Il reportage di Relevo: «Un ragazzo normale che ha raggiunto qualcosa di straordinario», dice il sindaco. Vorrebbero intitolargli lo stadio
Relevo ha trascorso due giorni a Reggiolo, a pochi chilometri da Parma, nella città natale di Carlo Ancelotti:
“Ancelotti sorride quando sente parlare della sua nativa Reggiolo, un paese di novemila abitanti situato in Emilia Romagna. Dante Musi, abitante del paese e consulente fiscale, apre le porte dell’oratorio di Reggiolo racconta: «Mi piace ricordare che prima di conquistare il mondo, era qui a giocare, in via Matteotti 96, lontano dalla sua casa di campagna».

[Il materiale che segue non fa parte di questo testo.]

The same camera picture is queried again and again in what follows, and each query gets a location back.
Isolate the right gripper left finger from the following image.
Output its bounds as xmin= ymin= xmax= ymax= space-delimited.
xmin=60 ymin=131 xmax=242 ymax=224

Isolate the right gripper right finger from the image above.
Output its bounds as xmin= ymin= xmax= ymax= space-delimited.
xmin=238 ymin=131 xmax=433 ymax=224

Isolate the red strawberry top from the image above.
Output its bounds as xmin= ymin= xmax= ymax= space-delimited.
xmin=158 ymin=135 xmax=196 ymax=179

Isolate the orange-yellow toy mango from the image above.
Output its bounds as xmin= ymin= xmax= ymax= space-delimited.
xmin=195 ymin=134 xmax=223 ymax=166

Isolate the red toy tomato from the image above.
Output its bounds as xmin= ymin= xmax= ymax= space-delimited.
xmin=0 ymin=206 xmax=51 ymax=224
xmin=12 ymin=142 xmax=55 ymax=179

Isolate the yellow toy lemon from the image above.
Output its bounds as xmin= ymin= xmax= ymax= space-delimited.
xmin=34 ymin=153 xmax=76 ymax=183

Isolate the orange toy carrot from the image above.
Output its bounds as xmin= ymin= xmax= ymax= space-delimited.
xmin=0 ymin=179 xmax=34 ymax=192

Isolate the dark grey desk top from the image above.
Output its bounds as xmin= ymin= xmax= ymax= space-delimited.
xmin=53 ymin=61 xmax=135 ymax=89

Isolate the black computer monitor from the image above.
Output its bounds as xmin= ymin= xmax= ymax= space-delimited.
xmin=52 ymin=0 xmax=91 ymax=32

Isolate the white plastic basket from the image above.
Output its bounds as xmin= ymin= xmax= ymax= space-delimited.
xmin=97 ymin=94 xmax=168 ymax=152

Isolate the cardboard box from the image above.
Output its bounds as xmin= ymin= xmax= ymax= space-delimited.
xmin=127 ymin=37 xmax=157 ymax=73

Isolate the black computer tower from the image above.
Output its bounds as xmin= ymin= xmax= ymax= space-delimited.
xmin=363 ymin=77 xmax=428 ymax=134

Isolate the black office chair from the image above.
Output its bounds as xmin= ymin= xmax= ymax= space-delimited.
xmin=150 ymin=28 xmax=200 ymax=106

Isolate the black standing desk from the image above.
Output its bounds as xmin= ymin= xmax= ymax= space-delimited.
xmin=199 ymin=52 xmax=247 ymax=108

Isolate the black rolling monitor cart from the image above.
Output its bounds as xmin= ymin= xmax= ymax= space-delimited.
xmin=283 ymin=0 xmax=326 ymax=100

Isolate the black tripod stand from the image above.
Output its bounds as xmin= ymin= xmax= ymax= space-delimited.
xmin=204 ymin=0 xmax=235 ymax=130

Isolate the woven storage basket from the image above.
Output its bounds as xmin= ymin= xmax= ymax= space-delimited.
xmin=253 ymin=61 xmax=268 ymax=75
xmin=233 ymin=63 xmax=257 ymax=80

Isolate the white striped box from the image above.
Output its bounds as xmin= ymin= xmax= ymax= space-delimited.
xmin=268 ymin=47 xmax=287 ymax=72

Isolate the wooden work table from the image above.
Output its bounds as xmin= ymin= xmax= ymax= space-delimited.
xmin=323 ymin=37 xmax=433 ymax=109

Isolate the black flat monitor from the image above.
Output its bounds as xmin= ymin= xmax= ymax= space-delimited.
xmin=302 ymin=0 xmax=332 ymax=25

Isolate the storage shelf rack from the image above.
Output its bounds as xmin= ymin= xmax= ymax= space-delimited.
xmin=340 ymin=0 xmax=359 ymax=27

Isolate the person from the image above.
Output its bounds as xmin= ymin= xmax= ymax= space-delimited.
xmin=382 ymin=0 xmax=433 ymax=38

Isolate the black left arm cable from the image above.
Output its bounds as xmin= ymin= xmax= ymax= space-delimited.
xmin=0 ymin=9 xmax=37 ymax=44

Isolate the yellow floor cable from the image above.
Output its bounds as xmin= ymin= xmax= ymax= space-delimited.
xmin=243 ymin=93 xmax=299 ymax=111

La sorella Angela ricorda:
«L’atmosfera che ricordo è quella della classica casa in campagna. Non c’era tv o bagno, ma abbiamo avuto la luce. Stiamo parlando del dopoguerra. Anni difficili. È vero che non avevamo bisogno di nulla, ma eravamo poveri. Ricordo che mio fratello ha iniziato a giocare quando aveva sei anni. Ci ha sempre dato molte soddisfazioni. Mia madre era sempre un po’ in disparte, ma papà Giuseppe era il suo primo tifoso».

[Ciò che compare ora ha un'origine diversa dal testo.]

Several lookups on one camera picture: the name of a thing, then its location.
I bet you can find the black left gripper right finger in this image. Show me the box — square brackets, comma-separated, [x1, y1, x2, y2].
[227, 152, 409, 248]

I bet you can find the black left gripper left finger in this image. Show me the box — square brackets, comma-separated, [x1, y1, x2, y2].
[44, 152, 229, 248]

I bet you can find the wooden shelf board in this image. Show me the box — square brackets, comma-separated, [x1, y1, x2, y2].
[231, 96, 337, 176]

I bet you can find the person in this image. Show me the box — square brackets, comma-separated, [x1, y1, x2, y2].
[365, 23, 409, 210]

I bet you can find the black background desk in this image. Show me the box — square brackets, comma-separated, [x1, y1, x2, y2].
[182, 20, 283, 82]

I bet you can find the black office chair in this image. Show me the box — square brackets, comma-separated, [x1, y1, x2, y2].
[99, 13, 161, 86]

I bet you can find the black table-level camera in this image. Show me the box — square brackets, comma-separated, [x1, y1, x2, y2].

Fausto Mazza, amico d’infanzia di Ancelotti: «Ho suonato con Carlo nell’oratorio. Poi siamo andati allo Stadio Comunale per il Reggiolo Calcio. Avevamo 14 anni. Da allora in poi non ha smesso più di crescere. Nella nostra squadra il migliore era un attaccante. Venivano allo stadio per lui, ma poiché avevano bisogno anche di una mezz’ala hanno preso Ancelotti. Entrambi hanno giocato molto bene nelle giovanili del club parmense. Poi la prima squadra era in Serie C e Carlo fu fortunato perché due che giocavano nella sua posizione si infortunarono e debuttò in prima squadra l’anno successivo. Ha giocato molto bene e sono passati in Serie B dopo aver vinto uno spareggio contro la Triestina. Carlo ha segnato due gol».

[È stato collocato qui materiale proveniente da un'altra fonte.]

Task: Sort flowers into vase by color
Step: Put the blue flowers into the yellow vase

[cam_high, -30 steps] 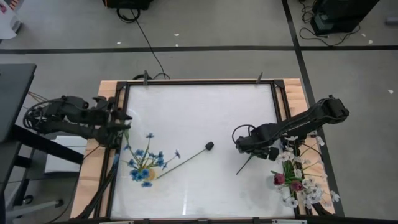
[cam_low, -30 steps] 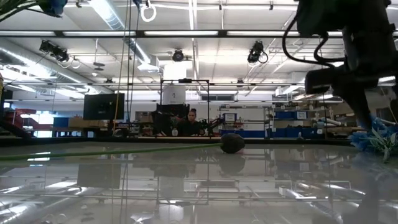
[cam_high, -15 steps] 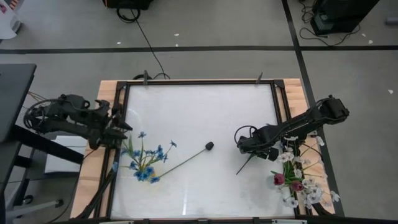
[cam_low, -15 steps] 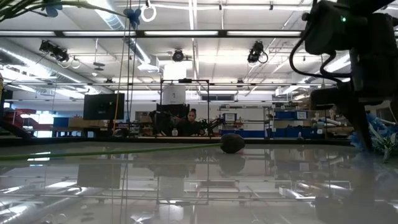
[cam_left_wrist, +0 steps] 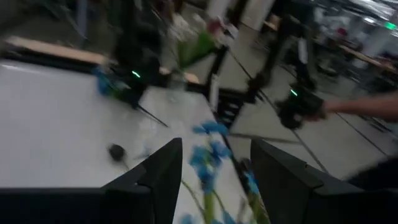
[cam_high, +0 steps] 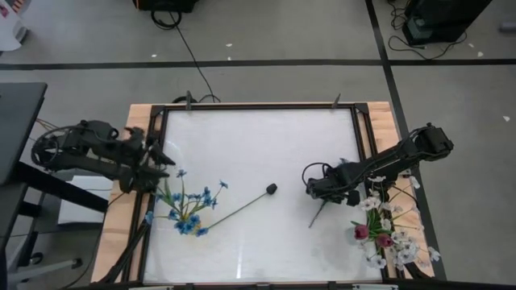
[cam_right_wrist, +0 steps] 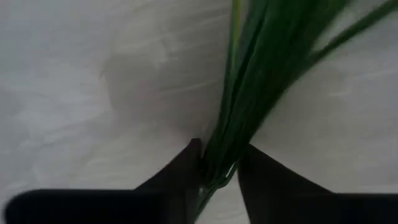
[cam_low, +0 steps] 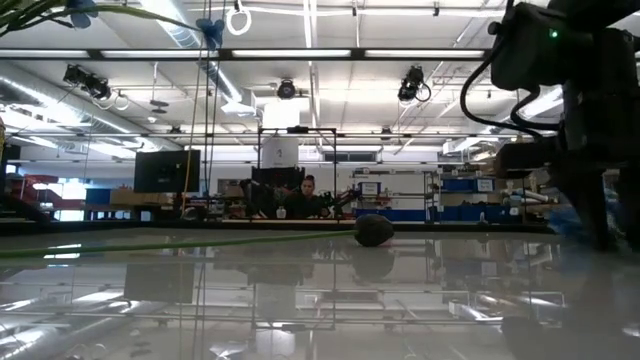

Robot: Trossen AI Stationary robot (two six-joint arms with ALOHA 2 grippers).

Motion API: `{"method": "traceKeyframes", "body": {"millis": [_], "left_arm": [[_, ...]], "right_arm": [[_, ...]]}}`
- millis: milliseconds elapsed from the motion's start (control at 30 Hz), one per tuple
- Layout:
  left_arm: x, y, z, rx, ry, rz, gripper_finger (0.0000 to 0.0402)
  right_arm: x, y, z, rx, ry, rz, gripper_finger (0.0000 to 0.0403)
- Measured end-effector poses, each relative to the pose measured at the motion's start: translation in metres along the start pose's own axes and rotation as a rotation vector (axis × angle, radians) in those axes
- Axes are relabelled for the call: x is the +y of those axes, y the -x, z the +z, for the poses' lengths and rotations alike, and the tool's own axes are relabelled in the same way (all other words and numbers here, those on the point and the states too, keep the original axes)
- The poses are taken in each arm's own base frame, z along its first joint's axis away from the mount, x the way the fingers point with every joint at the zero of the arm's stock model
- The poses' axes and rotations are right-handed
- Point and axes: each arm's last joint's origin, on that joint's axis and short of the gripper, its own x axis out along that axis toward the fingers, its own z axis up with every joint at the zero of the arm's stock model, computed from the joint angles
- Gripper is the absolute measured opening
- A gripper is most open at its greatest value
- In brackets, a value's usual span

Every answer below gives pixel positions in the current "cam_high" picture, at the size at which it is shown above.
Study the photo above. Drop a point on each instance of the black tulip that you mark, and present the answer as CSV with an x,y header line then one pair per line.
x,y
272,188

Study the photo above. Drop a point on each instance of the black table frame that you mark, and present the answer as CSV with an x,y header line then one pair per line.
x,y
282,106

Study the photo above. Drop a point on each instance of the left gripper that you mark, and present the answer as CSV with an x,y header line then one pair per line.
x,y
143,161

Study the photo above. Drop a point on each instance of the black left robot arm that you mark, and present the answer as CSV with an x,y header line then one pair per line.
x,y
92,167

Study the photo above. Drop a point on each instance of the black desk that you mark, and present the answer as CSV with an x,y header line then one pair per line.
x,y
20,121

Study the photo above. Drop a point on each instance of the black frame clamp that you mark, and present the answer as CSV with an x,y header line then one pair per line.
x,y
336,100
188,100

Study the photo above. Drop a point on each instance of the white flower bunch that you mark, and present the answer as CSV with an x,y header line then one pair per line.
x,y
369,203
407,254

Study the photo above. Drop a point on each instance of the black equipment case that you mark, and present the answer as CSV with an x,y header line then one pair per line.
x,y
443,20

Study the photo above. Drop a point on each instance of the white flat box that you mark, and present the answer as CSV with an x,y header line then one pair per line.
x,y
84,205

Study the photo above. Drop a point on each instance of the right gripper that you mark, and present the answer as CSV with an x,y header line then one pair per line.
x,y
334,181

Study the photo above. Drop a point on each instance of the white metal bracket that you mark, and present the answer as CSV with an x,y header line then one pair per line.
x,y
375,287

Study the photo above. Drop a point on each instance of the grey chair base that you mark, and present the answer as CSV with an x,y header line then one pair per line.
x,y
40,270

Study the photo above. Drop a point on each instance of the black computer case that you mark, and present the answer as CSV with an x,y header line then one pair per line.
x,y
165,4

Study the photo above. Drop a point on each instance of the blue flower bunch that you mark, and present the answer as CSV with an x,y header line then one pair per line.
x,y
316,215
187,225

«Rappresenta l’eccellenza e un carattere unico per la nostra comunità. È la persona più importante di Reggiolo. Un onore per noi» spiega il sindaco. Vorrebbero cambiare il nome dello stadio e chiamarlo Carlo Ancelotti. Gaetano Parenti, suo ex compagno di squadra, racconta: «Ha sempre avuto prestazioni buone e costanti, ma non era un fuoriclasse. Nella vita, stiamo parlando di un ragazzo normale che ha raggiunto qualcosa di straordinario. È difficile parlare di lui, perché apparentemente non c’è nulla di singolare in lui. C’è la grandezza, in quella sua tranquillità e semplicità. Come allenatore e giocatore ha fatto della normalità un dogma, un’arte. È difficile per una persona così fare cose meravigliose, ma Carlo ci è riuscito»”.